A) Divine Condensension: Jesus points to this idea in Deuteronomy when he talks about how Moses allowed divorce in Israel “out of the hardness of their hearts”. Basically, the laws were incomplete in some way, either making compromises with a stubborn people or having to involve means more familiar to the ancient Israelites to make a point. Also, just about each of the troubling commands come from Deuteronomy, meaning “second law”. What was the first law? The ten commandments and a few other ritual regulations in Exodus, but the Israelites failed big time with the golden calf, and then by messing with the midianite women at Peor. Deuteronomic law modifies a lot of the stuff in Exodus (as well as ritual law in Leviticus), normally towards more laxity and to commands more difficult to swallow. But we should never see these as what God originally had in mind. And neither do the scriptures themselves. God later says to Ezekiel with reference to Deuteronomy “I gave them laws that were not good” (btw, this is basically an argument that Scott Hahn makes in one of his more academic papers… I suggest you look it up).
C) Restraint: However, in order for Divine condensension to be condensension, the behavior allowed can’t be more “immoral” than typical cultural expectations. In the case of Harem warfare, what Israel was allowed to do was far more constrained than what other nation states did. The could only go Harem on a small list of nations who were historically hostile to Israel but related to it and aware of its “inheritance”, whose practices would have certainly corrupted Israel, and they could not do so unless provoked, and prior warnings were given to those involved. Furthermore, looking closely at the language, what you do find is that “wiping out” a nation was more about destroying the actual “structure” of the nation, to the point that the people are dispersed and can’t recollect themselves, in many cases, even nations that were “wiped out” still had inhabitants chilling around long after the nation itself was gone. Harem warfare was far more destructive when used by other nations, however.
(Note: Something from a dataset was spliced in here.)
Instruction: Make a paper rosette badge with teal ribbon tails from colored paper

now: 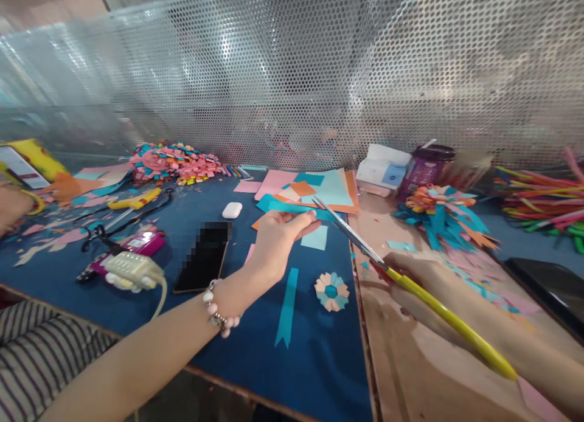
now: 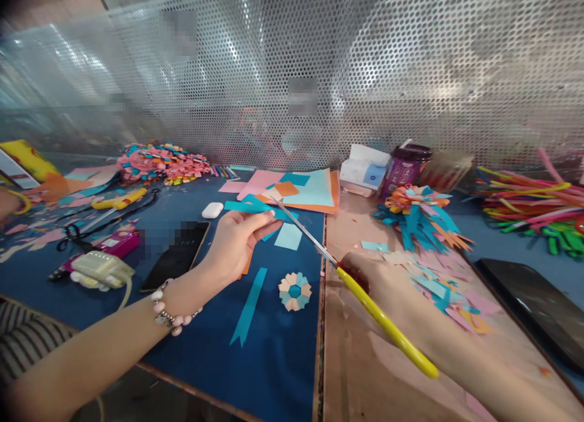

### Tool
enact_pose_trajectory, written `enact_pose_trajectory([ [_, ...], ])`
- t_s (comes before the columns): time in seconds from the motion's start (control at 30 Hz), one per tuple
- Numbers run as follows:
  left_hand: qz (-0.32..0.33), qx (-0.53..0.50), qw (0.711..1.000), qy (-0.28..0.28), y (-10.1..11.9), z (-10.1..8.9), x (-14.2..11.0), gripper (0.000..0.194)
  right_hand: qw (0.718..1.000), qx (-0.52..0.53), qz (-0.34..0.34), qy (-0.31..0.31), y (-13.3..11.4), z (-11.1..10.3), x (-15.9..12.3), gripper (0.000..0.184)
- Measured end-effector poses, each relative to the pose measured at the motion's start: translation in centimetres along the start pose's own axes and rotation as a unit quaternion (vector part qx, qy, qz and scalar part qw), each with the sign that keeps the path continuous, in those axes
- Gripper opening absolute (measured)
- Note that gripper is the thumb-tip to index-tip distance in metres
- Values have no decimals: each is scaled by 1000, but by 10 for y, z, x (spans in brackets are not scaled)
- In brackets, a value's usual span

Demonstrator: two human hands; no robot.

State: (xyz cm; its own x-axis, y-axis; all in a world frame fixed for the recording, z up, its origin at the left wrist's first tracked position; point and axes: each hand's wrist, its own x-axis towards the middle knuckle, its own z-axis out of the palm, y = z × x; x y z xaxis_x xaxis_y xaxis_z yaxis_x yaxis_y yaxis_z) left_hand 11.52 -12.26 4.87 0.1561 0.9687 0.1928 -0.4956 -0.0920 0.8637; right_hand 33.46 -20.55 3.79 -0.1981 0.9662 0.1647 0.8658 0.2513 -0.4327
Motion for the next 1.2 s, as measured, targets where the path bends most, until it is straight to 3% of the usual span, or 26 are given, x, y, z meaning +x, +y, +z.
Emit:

B) Collective cultures: I’m not appealing to moral relativism here, but we should consider to what extent our moral sensibilities are influenced by Enlightenment style individualism. Israel saw itself as God’s firstborn son, God’s servant, God’s bride, etc. But this is true of other nations. They are seen, also, like single entities. Hence, you might have innocent people killed in some mass plague or disaster, but the punishment is on the nation as a whole. Jesus points to something like this when he comments on the meaning of a collapsing tower that killed a bunch of people. He warned the Jews that those who died weren’t any more wicked than those who live now, but the nation as a whole is being warned for its corruption. We will not be condemned to hell for the actions of another, and in that way God judges each of us individually, but we can suffer consequences en masse when moral rot is widely spread.
These three, combined, with God as the author of life, make sense to me of the difficult passages in question.